A Different Role for Goalie Coaches: Helping Shooters
As goalie coaches, we naturally spend our time trying to help goaltenders improve.
We teach them about technical skills, tactical situations, and the importance of working hard both on and off the ice; however, there is a potential untouched market for earning service revenue as a goaltending consultant that some of us may not have considered: training goal scorers.
Over the last decade, I have coached many hockey goalies either on a volunteer basis or paid work for private instruction. If this type of instruction is to be the best possible for developmental purposes it should look at tactical situation from the perspective of both the goaltender and the shooter.
For this to happen, there must be a dialogue between the goalie coach and these two players who are being trained to perform different tasks on a team.
I have worked with two brothers currently playing in the Ontario Hockey League: Francesco Vilardi, a center for the Flint Firebirds, and this year’s second overall OHL draft selection, Gabriel Vilardi, a center for the Winsor Spitfires, along with my son Leif Hertz, a goaltender for the Mississauga Steelheads. The three of them are very close and have been sharing ice for early morning training sessions for close to a decade.
I have tried to teach the Vilardis to look at things from a goaltender’s thought process, and my son to listen to what Francesco and Gabriel say about what they see and think when they are ready to release a shot.
Naturally, the boys know each other’s tendencies well.
Furthermore, if my son was working with his instructor and one shooter at one end of the ice, I would create original drills and work with the other boy at the other end. No one wasted time and everyone worked hard.
The drills were for both common situations and some may have seemed silly: shooting from horrible angles, from the knees while falling down and while hitting them hard or smacking them with my stick.
One of the Vilardi boys’ favorite drills was simply me taking slap shots from the point and working on tip drills. I mostly shot wide of the net on purpose to train eye-hand-puck coordination skills. We just pretended the goalie was squared up close the body of the player in front of the crease. We had a lot of fun.
This concept can also work during team practices but does not commonly occur.
The combined efforts of a head coach and goalie coach could provide the same benefits for all members of a competitive team; however, the head coach must appreciate the potential benefits of this approach. If you understand how your opponent is trained to think, it can help you to beat them during competition. Naturally, at the higher levels of the game scouting reports provide you with information about the certain player’s habits.

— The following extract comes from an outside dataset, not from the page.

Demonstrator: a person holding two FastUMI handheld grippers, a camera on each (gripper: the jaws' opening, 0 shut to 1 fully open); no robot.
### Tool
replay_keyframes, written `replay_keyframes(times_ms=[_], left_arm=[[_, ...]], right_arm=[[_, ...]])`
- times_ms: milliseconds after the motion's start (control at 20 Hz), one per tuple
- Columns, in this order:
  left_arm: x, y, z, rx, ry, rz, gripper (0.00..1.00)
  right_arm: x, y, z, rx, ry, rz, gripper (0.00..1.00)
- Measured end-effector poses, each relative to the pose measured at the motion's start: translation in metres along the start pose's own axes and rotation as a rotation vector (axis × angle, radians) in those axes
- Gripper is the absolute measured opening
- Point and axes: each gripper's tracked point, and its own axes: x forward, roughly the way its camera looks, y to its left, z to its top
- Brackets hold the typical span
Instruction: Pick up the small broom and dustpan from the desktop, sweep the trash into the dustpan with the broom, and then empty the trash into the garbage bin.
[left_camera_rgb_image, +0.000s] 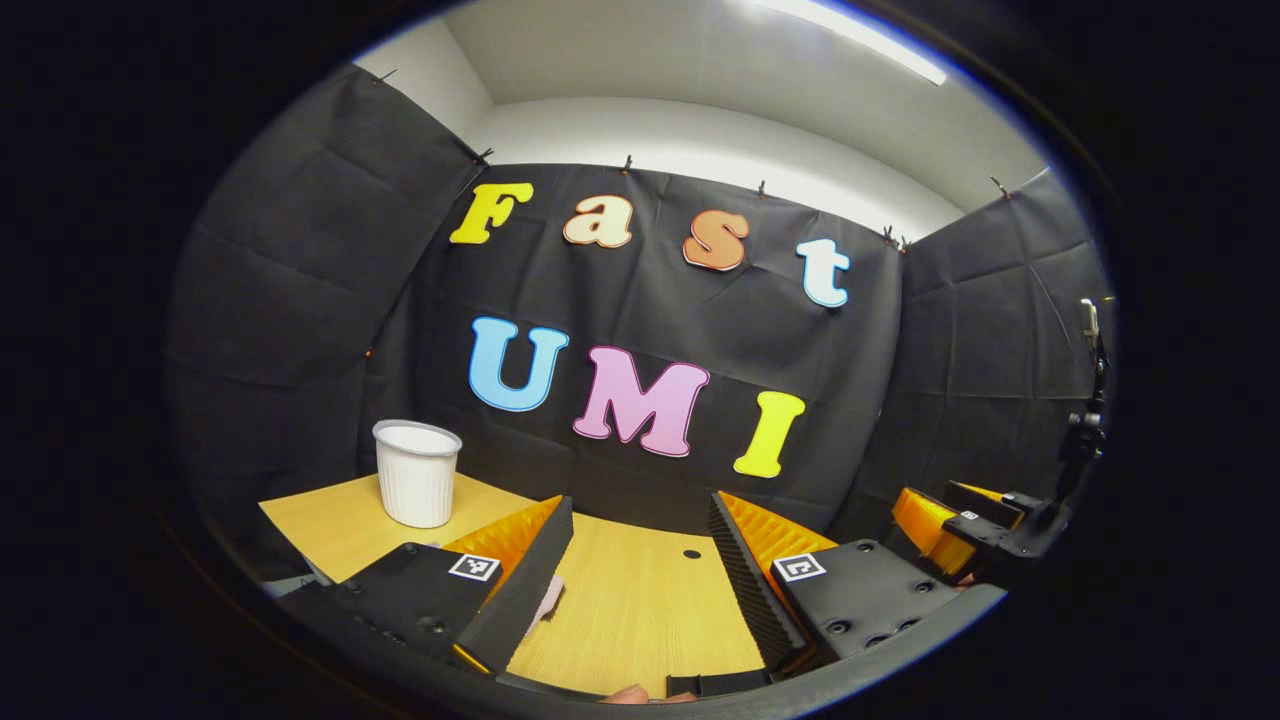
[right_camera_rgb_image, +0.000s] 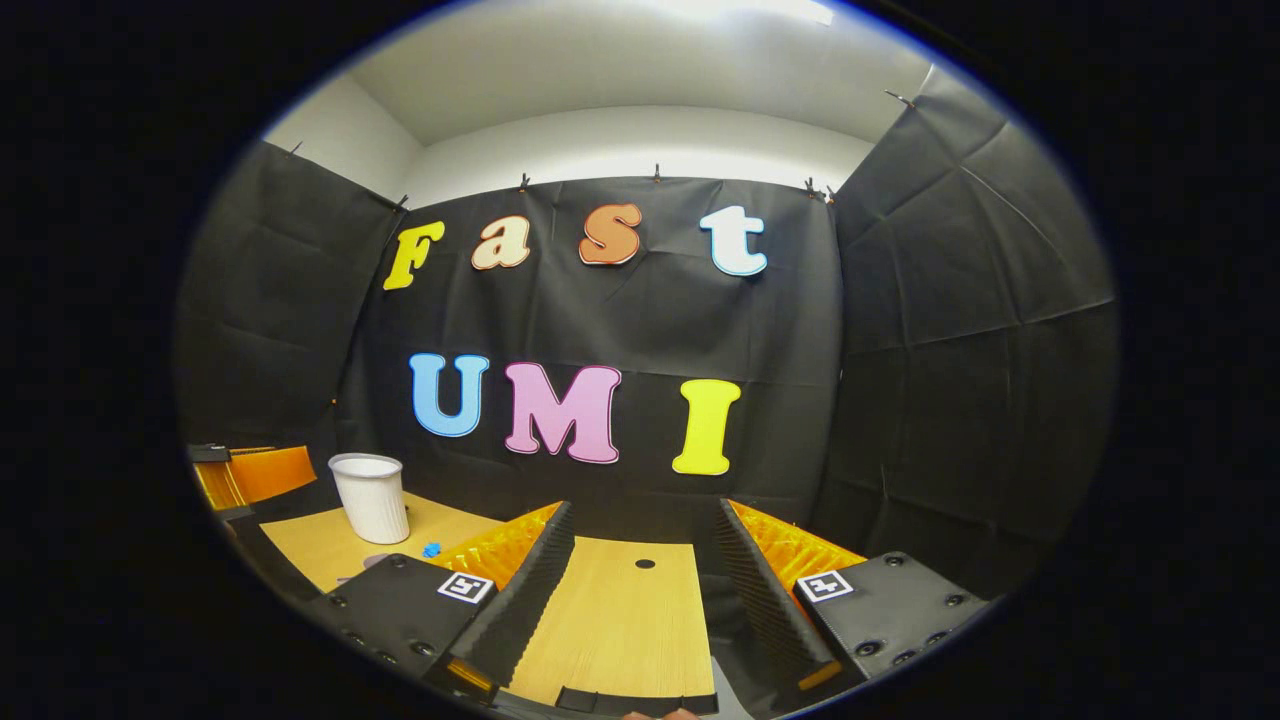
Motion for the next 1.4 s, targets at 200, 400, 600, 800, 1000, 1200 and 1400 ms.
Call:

To be clear, I am in no way taking credit for the success of these shooters. They created their own success through hard work and the opportunities provided to them; however, the benefit of three boys training together and receiving quality instruction about the respective thoughts in certain situation and what they see has most certainly been of benefit to all three: helping the goalie and those shooting on him.

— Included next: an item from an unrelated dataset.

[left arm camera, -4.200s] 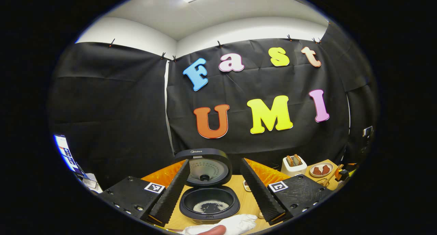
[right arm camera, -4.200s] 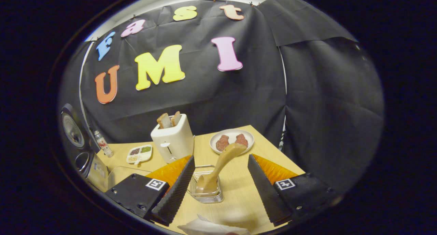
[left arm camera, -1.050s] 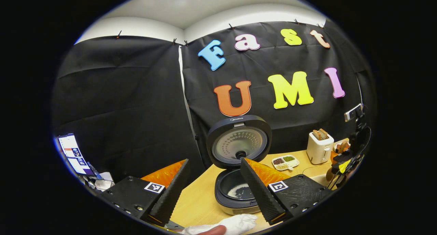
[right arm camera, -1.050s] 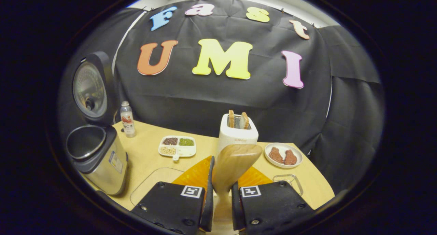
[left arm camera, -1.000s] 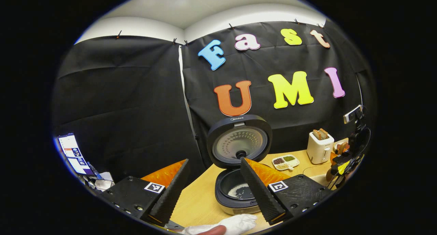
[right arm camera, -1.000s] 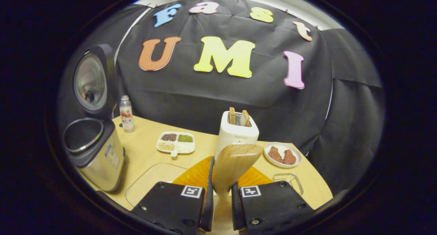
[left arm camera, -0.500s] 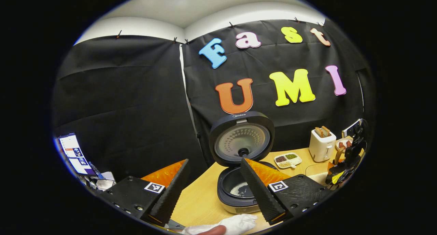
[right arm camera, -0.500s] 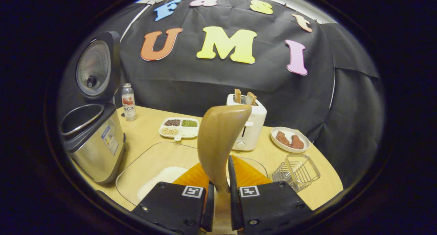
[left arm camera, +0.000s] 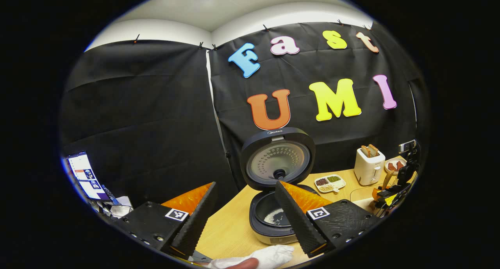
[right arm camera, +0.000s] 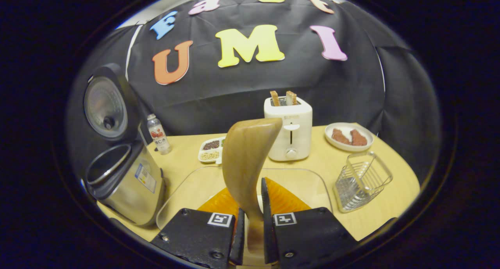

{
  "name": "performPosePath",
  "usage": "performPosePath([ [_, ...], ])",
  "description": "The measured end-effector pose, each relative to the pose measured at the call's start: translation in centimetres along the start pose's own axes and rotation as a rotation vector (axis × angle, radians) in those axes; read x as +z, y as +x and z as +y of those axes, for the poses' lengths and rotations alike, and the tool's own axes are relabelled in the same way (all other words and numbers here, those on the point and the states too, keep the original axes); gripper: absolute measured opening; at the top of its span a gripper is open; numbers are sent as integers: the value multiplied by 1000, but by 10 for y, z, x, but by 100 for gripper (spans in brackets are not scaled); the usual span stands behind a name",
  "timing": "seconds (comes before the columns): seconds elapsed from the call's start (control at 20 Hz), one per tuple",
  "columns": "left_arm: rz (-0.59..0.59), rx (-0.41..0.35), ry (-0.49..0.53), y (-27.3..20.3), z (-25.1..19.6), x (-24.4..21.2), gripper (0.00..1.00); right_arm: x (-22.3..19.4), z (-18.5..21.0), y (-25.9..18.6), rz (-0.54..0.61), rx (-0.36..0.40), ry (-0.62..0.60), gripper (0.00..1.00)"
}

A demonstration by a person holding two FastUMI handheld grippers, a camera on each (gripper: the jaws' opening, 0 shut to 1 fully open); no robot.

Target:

If you provide private instruction or work as a volunteer or just as a parent with your child, take time to stop the drills once in a while and discuss what is expected in different situations and what everyone is thinking from their individual perspective. For those who operate a business, there may be an entirely new revenue stream available by providing simple clinics that teach shooters about how goaltenders are trained.
This may seem as a betrayal to the goalie craft by some, but a goalie coach can also teach a lot to non-goaltenders.